§ DIRECTIONS FOR THIS TASK
Somewhere below are a line with "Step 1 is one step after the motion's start" and a later line with "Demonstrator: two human". Output exactly those lines and all lines between them.

§ EXTRACTED INFORMATION

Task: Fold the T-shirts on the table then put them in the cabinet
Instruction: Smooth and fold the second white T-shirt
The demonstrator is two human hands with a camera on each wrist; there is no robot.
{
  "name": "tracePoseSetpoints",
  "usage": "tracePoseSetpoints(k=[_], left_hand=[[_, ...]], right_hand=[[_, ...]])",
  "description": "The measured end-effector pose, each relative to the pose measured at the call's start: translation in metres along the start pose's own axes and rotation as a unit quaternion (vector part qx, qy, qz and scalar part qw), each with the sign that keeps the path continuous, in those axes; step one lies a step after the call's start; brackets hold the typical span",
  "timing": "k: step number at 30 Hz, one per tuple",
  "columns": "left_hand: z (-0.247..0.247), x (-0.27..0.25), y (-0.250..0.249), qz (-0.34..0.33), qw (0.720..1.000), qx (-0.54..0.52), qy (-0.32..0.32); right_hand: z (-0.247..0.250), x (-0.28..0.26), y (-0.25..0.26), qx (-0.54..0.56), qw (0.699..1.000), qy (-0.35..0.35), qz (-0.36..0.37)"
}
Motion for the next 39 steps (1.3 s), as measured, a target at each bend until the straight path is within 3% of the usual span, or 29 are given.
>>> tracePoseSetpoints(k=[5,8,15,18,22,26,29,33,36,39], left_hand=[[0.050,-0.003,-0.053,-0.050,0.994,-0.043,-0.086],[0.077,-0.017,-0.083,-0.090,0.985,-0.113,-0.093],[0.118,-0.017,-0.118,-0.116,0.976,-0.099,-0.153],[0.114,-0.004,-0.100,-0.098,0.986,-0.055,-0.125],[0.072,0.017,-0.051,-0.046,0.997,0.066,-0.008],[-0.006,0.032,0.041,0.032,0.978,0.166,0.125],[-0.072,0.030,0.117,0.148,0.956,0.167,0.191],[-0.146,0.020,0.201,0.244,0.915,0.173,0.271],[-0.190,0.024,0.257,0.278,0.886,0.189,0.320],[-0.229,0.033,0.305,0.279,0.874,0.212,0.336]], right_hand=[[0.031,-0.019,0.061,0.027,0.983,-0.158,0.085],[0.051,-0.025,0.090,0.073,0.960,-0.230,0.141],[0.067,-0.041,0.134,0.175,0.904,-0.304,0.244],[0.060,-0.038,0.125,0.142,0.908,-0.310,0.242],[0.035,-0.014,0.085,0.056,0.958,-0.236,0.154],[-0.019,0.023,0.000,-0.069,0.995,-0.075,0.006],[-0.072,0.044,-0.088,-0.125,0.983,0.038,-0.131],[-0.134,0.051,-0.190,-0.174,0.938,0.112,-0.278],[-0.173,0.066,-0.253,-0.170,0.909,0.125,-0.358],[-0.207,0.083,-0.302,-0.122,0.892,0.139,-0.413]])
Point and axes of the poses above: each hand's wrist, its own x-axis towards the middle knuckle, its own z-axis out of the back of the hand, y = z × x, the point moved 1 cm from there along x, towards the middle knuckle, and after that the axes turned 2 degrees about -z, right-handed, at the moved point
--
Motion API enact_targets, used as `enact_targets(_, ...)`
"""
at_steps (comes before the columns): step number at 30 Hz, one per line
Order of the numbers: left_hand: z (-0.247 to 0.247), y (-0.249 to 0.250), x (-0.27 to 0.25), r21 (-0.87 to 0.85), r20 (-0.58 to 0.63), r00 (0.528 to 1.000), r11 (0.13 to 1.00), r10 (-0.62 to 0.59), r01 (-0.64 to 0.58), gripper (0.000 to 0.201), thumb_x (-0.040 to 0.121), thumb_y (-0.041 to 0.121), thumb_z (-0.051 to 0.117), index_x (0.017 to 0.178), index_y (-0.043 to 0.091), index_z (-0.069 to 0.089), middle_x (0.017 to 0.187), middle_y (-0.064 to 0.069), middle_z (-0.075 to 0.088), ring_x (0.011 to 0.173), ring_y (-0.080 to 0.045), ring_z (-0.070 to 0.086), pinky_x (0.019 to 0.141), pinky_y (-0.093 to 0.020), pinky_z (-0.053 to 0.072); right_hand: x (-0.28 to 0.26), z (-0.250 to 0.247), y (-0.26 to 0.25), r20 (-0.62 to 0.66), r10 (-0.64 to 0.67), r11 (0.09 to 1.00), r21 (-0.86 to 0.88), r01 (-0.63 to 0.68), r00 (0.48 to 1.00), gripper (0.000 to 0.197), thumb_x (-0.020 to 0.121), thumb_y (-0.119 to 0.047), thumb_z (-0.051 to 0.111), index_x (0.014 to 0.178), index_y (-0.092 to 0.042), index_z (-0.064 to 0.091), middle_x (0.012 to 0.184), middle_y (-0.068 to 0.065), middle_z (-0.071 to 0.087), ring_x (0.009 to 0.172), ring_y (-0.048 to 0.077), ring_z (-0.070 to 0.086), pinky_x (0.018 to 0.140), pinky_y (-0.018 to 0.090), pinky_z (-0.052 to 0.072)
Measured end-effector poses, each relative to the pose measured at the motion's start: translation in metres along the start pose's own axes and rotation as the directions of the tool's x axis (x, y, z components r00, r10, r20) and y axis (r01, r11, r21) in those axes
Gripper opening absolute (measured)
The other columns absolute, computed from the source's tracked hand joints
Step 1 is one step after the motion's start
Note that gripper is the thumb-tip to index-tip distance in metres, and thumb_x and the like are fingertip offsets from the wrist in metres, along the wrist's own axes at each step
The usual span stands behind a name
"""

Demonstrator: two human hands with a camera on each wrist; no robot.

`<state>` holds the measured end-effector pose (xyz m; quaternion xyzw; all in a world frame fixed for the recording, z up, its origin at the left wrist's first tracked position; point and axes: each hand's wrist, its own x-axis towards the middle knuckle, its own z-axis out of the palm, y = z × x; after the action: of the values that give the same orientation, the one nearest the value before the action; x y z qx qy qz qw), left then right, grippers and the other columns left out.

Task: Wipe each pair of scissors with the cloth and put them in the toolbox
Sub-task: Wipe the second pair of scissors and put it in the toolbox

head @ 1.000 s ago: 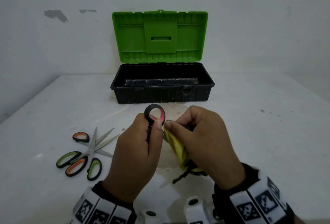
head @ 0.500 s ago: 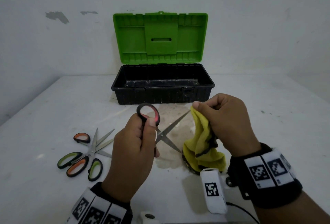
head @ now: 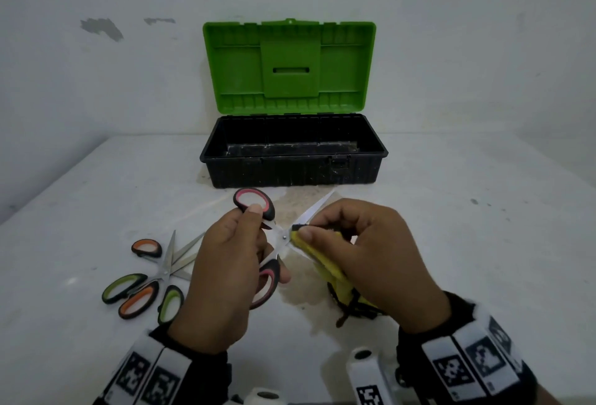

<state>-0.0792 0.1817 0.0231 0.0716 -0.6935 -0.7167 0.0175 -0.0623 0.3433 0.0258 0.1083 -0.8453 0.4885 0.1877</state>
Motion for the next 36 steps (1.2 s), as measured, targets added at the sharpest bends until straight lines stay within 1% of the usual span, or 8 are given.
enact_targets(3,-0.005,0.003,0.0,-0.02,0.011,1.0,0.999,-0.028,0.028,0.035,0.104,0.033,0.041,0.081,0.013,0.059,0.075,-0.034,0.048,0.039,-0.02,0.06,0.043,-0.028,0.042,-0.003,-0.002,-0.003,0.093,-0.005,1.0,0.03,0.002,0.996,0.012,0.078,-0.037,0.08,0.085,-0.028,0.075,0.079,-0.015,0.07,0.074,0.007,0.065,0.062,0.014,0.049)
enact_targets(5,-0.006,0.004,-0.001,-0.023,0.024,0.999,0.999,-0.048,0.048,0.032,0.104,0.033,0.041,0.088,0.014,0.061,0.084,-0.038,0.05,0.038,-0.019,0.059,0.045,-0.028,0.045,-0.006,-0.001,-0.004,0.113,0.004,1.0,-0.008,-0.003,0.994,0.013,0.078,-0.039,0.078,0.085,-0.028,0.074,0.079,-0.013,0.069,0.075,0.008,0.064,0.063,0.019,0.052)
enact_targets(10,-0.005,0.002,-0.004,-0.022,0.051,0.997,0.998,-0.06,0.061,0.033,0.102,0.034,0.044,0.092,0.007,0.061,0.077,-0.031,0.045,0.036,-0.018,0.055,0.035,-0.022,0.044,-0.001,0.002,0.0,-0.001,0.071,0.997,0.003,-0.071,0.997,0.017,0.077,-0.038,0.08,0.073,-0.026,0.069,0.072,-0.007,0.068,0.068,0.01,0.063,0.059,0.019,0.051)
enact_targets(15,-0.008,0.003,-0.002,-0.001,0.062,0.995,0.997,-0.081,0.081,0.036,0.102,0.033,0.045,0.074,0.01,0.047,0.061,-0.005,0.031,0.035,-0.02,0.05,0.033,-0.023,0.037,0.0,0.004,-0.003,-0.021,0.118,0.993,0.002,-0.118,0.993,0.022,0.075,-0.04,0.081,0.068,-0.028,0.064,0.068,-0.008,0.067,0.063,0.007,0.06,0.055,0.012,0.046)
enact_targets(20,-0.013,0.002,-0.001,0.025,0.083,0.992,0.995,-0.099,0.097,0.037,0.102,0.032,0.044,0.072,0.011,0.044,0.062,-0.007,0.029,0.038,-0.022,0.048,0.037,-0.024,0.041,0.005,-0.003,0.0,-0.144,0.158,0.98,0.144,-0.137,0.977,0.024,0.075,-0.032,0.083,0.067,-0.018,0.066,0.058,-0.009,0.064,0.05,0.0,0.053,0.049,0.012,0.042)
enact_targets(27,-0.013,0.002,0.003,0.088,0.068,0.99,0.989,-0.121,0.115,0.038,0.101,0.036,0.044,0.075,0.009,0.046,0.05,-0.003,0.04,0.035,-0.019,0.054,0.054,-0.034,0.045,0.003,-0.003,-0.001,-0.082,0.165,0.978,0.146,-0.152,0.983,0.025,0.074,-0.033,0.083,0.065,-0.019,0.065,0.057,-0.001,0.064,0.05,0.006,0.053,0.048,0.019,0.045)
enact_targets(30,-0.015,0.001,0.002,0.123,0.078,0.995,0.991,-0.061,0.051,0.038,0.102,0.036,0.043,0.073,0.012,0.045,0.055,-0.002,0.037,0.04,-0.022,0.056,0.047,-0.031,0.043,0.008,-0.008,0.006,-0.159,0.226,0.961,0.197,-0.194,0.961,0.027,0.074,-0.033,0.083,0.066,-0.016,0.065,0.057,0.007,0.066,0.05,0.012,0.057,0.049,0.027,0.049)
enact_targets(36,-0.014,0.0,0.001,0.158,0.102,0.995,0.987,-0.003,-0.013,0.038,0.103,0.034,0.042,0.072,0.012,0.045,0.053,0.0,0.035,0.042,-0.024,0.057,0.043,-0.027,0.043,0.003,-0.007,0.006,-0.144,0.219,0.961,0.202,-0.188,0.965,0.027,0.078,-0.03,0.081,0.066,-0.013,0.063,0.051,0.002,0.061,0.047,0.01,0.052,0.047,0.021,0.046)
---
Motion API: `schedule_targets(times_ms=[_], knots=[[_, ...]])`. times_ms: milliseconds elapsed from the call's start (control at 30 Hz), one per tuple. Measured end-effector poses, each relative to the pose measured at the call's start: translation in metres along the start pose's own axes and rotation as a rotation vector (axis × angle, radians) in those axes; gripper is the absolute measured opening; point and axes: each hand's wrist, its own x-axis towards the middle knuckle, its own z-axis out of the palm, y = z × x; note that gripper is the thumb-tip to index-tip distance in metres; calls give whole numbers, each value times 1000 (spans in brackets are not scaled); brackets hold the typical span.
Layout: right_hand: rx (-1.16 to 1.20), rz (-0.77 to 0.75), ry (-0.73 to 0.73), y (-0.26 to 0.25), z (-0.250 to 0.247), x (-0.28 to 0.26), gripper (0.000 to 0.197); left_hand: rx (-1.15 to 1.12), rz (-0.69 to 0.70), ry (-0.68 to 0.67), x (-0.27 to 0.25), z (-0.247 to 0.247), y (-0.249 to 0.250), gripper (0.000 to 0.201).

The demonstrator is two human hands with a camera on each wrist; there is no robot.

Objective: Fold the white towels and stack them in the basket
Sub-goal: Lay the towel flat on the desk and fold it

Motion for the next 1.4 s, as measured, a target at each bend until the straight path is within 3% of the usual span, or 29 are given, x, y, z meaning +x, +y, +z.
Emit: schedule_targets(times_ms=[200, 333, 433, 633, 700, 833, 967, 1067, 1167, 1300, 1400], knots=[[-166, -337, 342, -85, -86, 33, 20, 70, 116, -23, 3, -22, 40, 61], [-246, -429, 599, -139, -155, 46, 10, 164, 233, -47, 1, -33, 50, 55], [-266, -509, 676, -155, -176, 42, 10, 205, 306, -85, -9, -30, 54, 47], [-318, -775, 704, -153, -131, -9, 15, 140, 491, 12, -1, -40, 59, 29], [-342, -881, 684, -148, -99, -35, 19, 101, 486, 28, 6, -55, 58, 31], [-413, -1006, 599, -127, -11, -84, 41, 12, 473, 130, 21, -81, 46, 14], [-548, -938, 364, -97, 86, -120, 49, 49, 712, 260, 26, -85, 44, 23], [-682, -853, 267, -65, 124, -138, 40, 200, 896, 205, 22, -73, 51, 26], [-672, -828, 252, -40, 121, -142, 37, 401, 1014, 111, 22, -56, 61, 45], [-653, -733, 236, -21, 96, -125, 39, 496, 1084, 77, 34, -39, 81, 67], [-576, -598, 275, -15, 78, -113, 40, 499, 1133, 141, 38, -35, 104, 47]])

§ PROBLEM SOLUTION
Step 1 is one step after the motion's start
Note that gripper is the thumb-tip to index-tip distance in metres, and thumb_x and the like are fingertip offsets from the wrist in metres, along the wrist's own axes at each step
The usual span stands behind a name
"""

Demonstrator: two human hands with a camera on each wrist; no robot.

There is no more to the output.